I use Word like ccar2000, it works for me, just a short bit of chat regarding what I did, weather etc. Nothing too fancy as I don't want to make it a chore. I have enough Journals as it is


----------



## Daniel Y (Sep 12, 2011)

I use hivetracks. I also print out their inspection form and follow it. I have both hard copy and online records.


----------



## sqkcrk (Dec 10, 2005)

For many years I took hand written notes in a small flip pad notebook, noting what I did in each yard such as "Reversed supers and supered" more or less to remind myself which yds I already worked and what I might need to do toaddress a problem found there. Those note pads r in my desk drawer. I haven't looked at them in years.

Some bee equipment supply companies put out a large notebook, each page a day of a year w/ 4 or 5 year's spaces on a page so one can enter what happened that day and compare it to what happened the previous year(s). That sort of record keeping can be interesting.


----------



## Mr.Beeman (May 19, 2012)

Honestly, I used to rely on using my memory in the past... but I kept forgetting to to remember. So, this year I am going to use a digital recorder in the field and transpose to paper. I figure it would be a good "rainy day" project. That is if I remember that I used the recorder in the first place. lol


----------



## Duncan Thacker (Feb 4, 2014)

http://www.beesource.com/forums/archive/index.php/t-249575.html


----------



## Michael Palmer (Dec 29, 2006)

Keep a yard sheet that includes the selection criteria you think are most important. Use paper or excel or bar codes or whatever to record the information.

This is my variation of a yard sheet Laidlaw published in _Contemporary Queen Rearing._


----------



## BernhardHeuvel (Mar 13, 2013)

I am just about to put up a system. 










You just print the card, laminate it and fix it to the hive. There are different ways to use it. My first idea is to use it with paperclips, that can be moved to show the status. Just like this.










Another way would be to use pushpins. Or within a metal hive lid with small magnets. I reckon it must be more weatherproof and the paperclips are not the last and best solution. Need to find an intelligent marker for this.

The first box shows if the hive is queenright vs. queenless and how old the queen is. Colour shows the year. The number is the last number of the year. (2013 = 3 = red.)

Second box shows temper: peaceful to hot temper. I think it is sort of a sting barometer.

Third box shows swarm activities.

Fourth box shows nectar collecting in summer and honey stores in winter.

Fifth box shows the varroa infestation status.

Put into a laminating foil... 









..and baking it.









I cut ears on either side, so when I pushpin it, water doesn't reach the paper inside. 

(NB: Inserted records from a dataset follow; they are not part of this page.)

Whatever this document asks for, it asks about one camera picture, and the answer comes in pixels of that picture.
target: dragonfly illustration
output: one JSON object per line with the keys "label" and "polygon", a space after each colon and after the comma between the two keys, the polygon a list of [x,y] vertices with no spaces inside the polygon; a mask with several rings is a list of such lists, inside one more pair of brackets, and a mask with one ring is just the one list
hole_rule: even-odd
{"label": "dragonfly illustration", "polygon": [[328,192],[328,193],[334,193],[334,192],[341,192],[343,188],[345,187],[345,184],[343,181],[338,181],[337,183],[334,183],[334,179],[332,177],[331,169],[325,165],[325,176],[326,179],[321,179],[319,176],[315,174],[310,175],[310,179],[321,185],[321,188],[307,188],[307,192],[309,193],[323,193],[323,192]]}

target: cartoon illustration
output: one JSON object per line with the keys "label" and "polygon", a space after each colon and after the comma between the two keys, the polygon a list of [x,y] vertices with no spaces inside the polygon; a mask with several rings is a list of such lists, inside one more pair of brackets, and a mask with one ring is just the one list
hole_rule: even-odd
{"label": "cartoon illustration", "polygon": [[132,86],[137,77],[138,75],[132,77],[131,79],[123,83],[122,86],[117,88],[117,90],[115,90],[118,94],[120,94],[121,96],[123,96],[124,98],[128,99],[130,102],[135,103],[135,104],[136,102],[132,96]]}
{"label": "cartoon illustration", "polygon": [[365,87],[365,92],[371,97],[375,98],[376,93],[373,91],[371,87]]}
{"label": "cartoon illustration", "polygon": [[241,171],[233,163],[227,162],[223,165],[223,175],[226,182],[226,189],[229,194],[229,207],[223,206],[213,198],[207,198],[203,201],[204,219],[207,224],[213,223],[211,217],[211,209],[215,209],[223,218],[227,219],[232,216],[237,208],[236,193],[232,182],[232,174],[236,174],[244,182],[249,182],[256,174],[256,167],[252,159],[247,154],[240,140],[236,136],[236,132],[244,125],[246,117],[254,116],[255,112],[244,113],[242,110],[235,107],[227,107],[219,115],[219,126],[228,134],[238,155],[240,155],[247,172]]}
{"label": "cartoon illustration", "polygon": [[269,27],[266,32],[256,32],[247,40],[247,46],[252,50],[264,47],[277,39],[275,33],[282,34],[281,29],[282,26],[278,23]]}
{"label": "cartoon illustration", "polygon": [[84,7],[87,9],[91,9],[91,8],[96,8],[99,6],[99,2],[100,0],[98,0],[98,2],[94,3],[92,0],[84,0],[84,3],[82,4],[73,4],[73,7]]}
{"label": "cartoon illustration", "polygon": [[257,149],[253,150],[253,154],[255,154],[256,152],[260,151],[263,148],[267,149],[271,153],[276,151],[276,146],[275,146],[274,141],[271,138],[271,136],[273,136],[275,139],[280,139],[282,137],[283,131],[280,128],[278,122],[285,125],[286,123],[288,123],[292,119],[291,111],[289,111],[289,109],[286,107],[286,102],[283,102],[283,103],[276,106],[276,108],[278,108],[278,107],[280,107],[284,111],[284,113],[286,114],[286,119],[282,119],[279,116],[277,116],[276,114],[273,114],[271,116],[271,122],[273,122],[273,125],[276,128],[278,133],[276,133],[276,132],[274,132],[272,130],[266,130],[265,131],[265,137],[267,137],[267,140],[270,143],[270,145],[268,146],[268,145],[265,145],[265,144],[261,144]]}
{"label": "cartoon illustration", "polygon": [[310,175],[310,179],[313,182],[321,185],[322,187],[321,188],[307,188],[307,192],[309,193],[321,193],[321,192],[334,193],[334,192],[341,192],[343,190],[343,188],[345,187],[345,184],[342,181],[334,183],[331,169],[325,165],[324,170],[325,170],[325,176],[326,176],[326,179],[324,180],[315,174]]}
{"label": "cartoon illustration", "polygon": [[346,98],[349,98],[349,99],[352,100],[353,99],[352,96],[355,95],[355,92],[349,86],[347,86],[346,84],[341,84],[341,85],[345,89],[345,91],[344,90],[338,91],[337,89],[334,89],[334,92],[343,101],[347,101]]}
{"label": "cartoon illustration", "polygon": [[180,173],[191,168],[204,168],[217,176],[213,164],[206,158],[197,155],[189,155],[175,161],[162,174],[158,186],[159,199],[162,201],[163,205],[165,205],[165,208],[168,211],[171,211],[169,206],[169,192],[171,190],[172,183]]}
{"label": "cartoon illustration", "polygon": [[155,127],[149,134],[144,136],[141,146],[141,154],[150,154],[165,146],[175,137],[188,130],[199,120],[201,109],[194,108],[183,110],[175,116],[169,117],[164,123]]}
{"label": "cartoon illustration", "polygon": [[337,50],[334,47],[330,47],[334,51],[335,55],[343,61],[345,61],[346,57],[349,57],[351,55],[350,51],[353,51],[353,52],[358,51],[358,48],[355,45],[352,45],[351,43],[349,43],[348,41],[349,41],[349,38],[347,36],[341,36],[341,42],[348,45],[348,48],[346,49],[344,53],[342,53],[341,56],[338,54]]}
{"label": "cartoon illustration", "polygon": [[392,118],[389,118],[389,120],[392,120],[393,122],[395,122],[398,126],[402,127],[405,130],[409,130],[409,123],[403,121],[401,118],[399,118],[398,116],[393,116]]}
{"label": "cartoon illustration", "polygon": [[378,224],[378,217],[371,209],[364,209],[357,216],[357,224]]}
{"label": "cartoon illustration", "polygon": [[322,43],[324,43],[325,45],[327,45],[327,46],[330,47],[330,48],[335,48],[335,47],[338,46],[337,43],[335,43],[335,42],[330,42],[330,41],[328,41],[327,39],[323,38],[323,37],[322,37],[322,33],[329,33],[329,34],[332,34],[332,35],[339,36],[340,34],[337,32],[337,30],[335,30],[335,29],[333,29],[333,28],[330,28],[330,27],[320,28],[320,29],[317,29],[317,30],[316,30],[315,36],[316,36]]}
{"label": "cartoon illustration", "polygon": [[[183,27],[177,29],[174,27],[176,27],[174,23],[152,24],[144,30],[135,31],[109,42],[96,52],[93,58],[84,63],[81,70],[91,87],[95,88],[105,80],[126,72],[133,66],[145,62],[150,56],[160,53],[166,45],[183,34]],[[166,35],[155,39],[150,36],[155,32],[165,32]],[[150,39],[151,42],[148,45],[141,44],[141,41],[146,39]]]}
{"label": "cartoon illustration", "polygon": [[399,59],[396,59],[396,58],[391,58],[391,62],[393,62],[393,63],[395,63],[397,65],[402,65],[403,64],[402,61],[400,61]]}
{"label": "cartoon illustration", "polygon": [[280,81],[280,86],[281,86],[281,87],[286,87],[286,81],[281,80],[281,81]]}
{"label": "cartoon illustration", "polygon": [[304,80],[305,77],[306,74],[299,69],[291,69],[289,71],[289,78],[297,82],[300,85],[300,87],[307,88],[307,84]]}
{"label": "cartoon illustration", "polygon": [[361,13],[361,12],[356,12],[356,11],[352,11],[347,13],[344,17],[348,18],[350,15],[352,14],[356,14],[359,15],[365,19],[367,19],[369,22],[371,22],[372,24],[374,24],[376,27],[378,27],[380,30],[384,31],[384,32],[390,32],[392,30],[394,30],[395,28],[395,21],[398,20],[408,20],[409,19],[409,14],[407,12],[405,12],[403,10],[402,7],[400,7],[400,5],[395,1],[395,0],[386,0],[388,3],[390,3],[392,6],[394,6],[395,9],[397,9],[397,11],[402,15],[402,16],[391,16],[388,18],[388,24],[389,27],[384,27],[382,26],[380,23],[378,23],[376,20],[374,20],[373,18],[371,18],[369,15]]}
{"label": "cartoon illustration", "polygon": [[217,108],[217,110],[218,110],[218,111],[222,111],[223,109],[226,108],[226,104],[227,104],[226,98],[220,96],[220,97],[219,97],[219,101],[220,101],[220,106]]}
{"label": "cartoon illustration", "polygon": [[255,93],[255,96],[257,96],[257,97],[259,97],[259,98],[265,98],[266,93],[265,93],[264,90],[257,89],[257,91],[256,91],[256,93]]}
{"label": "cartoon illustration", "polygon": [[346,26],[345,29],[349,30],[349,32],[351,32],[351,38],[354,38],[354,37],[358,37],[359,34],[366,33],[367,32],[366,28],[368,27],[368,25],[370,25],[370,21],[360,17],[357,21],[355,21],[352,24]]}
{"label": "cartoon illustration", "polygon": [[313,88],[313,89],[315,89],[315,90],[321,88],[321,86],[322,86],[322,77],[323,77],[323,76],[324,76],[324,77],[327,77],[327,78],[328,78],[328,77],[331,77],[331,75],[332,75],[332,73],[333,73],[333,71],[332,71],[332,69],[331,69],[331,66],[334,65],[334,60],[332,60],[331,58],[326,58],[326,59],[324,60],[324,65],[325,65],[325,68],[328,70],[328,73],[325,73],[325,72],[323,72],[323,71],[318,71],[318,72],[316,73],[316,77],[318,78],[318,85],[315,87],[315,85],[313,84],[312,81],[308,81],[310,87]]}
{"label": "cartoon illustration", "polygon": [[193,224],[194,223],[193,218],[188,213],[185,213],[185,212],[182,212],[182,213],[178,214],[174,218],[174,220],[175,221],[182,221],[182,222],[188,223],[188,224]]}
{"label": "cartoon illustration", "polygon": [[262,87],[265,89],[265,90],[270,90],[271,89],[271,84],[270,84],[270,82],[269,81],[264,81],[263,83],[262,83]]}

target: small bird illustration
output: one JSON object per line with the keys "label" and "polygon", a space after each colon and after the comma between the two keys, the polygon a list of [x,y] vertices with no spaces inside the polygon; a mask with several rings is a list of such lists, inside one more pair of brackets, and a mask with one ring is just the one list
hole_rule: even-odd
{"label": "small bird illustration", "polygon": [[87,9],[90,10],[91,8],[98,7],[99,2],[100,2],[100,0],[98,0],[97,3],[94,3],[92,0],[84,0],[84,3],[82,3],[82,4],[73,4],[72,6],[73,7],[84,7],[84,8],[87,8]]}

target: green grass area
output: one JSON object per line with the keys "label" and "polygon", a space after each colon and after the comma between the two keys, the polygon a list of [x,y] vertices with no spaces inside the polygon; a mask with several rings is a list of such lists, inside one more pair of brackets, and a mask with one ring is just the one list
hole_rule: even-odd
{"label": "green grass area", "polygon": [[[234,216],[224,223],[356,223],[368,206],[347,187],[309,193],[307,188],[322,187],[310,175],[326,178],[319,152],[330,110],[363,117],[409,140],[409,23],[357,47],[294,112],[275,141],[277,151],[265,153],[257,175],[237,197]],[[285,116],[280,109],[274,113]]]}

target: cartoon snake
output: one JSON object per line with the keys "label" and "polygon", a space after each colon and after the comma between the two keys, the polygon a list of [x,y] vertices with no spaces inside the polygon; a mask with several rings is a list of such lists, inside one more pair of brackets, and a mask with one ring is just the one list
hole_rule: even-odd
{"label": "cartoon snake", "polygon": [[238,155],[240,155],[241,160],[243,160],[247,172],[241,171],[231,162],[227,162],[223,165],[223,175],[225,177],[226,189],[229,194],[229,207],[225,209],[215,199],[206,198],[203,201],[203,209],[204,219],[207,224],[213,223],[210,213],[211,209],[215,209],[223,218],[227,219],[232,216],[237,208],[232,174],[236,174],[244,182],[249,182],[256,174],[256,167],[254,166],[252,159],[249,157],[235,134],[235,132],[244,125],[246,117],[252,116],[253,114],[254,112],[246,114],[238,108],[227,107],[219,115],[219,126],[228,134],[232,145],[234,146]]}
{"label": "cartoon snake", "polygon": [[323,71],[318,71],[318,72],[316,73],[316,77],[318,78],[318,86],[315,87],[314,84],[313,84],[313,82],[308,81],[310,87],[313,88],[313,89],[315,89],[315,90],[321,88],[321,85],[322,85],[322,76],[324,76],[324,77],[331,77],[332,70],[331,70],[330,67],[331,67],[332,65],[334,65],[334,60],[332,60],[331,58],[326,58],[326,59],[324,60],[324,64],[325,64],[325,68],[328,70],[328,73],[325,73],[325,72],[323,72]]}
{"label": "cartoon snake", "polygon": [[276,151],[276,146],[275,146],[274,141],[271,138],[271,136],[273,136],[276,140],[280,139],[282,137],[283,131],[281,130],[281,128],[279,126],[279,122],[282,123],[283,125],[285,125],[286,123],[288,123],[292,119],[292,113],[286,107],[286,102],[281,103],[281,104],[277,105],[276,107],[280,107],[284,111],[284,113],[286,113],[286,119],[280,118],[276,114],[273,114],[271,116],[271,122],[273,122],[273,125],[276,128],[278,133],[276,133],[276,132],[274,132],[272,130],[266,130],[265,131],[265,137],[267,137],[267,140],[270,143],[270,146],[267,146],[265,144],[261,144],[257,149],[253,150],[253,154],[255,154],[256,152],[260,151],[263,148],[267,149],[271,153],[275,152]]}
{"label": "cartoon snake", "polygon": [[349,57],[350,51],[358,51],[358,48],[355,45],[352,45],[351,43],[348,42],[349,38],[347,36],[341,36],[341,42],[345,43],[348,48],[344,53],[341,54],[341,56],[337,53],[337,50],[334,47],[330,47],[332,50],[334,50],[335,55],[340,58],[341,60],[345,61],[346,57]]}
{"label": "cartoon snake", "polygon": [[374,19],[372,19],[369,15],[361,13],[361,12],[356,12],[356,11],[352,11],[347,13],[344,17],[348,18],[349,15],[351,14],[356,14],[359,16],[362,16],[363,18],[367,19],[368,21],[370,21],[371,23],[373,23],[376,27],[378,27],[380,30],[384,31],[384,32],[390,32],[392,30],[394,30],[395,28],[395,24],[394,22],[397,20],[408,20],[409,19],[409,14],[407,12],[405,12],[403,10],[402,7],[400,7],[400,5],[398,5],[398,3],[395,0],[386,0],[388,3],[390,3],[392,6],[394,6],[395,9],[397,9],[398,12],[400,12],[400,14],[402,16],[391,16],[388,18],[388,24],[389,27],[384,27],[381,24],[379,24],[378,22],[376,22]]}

Mounted on the deep floor.









To move the paperclip you lift them with the hive tool and move them with the hive tool, too. 









No paper and pen, no propolis sticky dictaphone. After you finished working the bees you simply walk along the hives and take a picture with your mobile phone. (You could take notes with paper&pen, but without the propolis.) Since there is a number on each picture you can identify the corresponding hive at home, where you can write down all the details and thus follow the development of that hive. 

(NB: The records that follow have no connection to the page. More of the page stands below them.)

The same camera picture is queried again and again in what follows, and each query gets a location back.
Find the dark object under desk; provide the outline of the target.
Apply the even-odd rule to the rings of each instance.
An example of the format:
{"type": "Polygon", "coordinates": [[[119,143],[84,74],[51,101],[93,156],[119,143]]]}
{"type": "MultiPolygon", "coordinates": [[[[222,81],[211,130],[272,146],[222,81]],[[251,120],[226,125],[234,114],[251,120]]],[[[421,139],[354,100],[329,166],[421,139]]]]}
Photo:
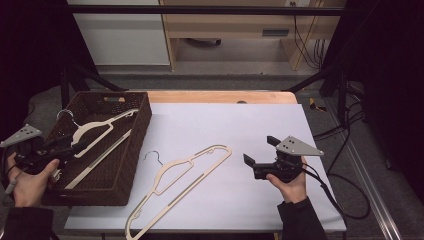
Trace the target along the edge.
{"type": "Polygon", "coordinates": [[[186,38],[185,41],[195,47],[217,47],[221,45],[221,39],[195,39],[195,38],[186,38]]]}

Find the white cabinet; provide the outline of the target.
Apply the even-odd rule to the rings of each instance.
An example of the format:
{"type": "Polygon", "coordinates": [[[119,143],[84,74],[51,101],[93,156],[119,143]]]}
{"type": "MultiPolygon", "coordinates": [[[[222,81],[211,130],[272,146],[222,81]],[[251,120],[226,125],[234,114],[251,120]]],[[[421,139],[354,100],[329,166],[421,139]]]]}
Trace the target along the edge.
{"type": "Polygon", "coordinates": [[[96,65],[168,65],[160,14],[75,14],[96,65]]]}

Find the cream clothes hanger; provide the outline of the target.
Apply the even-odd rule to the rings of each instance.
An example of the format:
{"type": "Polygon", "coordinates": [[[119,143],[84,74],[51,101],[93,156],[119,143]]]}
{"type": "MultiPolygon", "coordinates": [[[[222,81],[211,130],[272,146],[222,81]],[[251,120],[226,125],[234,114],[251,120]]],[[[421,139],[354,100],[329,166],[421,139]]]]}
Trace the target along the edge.
{"type": "Polygon", "coordinates": [[[86,141],[88,146],[62,171],[61,187],[69,191],[96,188],[98,181],[101,186],[110,186],[137,114],[138,109],[130,109],[103,119],[88,118],[88,123],[78,125],[71,145],[86,141]]]}
{"type": "Polygon", "coordinates": [[[211,145],[187,158],[165,163],[152,186],[125,223],[126,240],[139,240],[192,189],[232,155],[225,145],[211,145]]]}

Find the beige desk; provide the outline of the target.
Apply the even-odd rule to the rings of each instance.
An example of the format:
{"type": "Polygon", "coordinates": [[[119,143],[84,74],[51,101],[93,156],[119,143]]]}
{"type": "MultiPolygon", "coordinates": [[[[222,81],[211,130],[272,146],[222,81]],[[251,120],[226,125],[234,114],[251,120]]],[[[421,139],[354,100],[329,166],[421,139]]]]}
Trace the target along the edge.
{"type": "MultiPolygon", "coordinates": [[[[286,0],[159,0],[162,6],[255,6],[285,7],[286,0]]],[[[308,7],[344,7],[347,0],[311,0],[308,7]]],[[[293,70],[310,60],[314,40],[330,41],[338,25],[337,16],[278,15],[191,15],[165,14],[167,37],[183,38],[271,38],[281,41],[284,55],[293,70]]]]}

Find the black curtain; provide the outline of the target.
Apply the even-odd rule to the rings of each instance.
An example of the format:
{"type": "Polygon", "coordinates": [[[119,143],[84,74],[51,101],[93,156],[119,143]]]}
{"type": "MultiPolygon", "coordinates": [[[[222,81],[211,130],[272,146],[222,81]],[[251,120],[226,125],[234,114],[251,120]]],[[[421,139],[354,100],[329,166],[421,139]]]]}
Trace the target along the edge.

http://www.immenfreunde.de/docs/hivenotes.pdf

That's the basic idea. 

Bernhard


----------



## Specialkayme (Sep 4, 2005)

I usually just use my phone, open an email to myself, turn the voice recognition on, and say relevant things about the colonies I'm inspecting. I always make sure I reference the hive number, and any actions I think I need to do to that hive next time. The rest of it is just general items that I'm observing at that time (if I noticed any diseases, if I did any mite counts, sometimes frames of brood/honey, whether I spotted the queen or eggs, marked or unmarked, brood pattern, disposition of the bees, ect, if I treat then what, if I remove brood/bees for splits to where, if I remove supers of honey how much). I usually don't include all of them each time, temper being a good example. If they are particularly calm, I note it, if they are particularly runny or aggressive, I note it, otherwise I don't comment on it. 

Then I email it to myself, where it stays indefinitely. Right before I head to a yard, I check the last email to see what I need to bring with me.

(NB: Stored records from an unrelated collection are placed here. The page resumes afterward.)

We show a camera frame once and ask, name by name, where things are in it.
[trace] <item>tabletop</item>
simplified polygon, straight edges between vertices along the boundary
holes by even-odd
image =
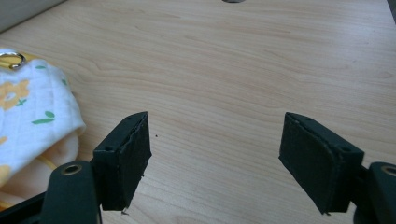
[[[69,0],[0,34],[68,75],[80,160],[148,111],[152,158],[104,223],[352,223],[282,165],[284,115],[396,162],[396,25],[386,0]]]

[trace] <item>light wood surface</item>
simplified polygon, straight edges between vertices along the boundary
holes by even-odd
[[[396,163],[396,25],[379,0],[69,0],[0,45],[69,76],[79,158],[133,113],[153,153],[105,223],[352,223],[322,216],[279,161],[287,111]]]

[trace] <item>white fabric pouch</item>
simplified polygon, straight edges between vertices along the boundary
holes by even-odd
[[[0,60],[10,52],[0,49]],[[0,67],[0,211],[44,192],[50,173],[76,158],[84,130],[59,68],[42,59]]]

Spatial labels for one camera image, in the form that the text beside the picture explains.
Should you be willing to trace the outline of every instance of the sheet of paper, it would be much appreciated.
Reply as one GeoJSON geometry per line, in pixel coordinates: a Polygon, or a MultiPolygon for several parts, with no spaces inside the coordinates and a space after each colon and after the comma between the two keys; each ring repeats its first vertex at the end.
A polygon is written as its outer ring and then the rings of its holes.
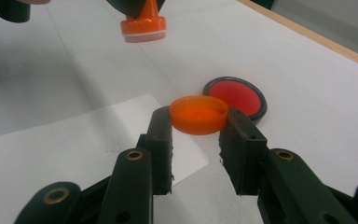
{"type": "MultiPolygon", "coordinates": [[[[111,175],[160,105],[147,94],[79,117],[0,136],[0,224],[13,223],[33,195],[57,181],[85,189],[111,175]]],[[[172,129],[173,184],[208,164],[190,135],[172,129]]]]}

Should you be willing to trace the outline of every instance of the hand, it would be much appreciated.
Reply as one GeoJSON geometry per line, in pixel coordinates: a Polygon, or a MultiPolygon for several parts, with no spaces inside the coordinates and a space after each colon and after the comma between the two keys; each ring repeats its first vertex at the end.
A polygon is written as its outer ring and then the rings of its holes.
{"type": "Polygon", "coordinates": [[[26,4],[33,4],[33,5],[43,5],[50,2],[50,0],[17,0],[17,1],[26,4]]]}

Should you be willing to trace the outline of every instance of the white table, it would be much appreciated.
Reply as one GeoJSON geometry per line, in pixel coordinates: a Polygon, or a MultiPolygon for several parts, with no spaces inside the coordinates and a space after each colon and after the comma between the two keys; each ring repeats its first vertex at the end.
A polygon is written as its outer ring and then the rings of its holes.
{"type": "MultiPolygon", "coordinates": [[[[240,77],[264,92],[270,148],[299,154],[322,181],[358,186],[358,63],[234,0],[167,1],[167,37],[124,43],[104,0],[33,6],[0,19],[0,135],[152,93],[162,105],[240,77]]],[[[256,197],[235,195],[217,135],[195,136],[210,164],[155,200],[155,223],[262,223],[256,197]]]]}

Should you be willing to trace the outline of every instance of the black cylinder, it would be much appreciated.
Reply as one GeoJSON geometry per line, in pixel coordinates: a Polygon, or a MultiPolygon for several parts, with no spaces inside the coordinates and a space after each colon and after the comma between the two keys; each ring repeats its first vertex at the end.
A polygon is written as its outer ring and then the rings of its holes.
{"type": "Polygon", "coordinates": [[[30,20],[31,5],[17,0],[0,0],[0,18],[12,22],[30,20]]]}

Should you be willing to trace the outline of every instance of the orange cap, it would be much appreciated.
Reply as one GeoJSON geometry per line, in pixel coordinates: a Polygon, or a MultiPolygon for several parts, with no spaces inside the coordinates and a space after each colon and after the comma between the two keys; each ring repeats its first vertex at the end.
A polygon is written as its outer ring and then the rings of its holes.
{"type": "Polygon", "coordinates": [[[165,18],[158,15],[156,0],[146,0],[141,15],[121,22],[121,32],[129,43],[158,40],[165,37],[165,18]]]}
{"type": "Polygon", "coordinates": [[[183,133],[209,134],[222,130],[227,123],[228,106],[212,96],[193,95],[171,103],[172,126],[183,133]]]}

On a rainy day, I write the emails down on a notebook, with one page for each hive #, creating a year long (or longer) record. 

More or less, what CC Miller did. Although using a phone


----------



## Mr.Beeman (May 19, 2012)

Nice system Bernhard. Maybe a grease pencil would be your best bet to mark your laminated pics.


----------



## WBVC (Apr 25, 2013)

BernhardHeuvel said:


> I am just about to put up a system.
> 
> 
> 
> ...


Great idea! Could also do for treatments, splits etc.
Thank you. 
I have a laminator...now I just need the colourful strips.


----------



## MikeTheBeekeeper (May 18, 2011)

BernhardHeuvel said:


> That's the basic idea.
> 
> Bernhard


Bernhard, that's an interesting method. Thanks for sharing.


----------



## JStinson (Mar 30, 2013)

I bought some of the Burke's Hive Minders and some colored thumb tacks and haven't looked back. 

http://www.beesource.com/forums/showthread.php?282107-FREE-Burkes-Hive-Minder&highlight=thumb+tacks

I tried to take notes but I'm too lazy.


----------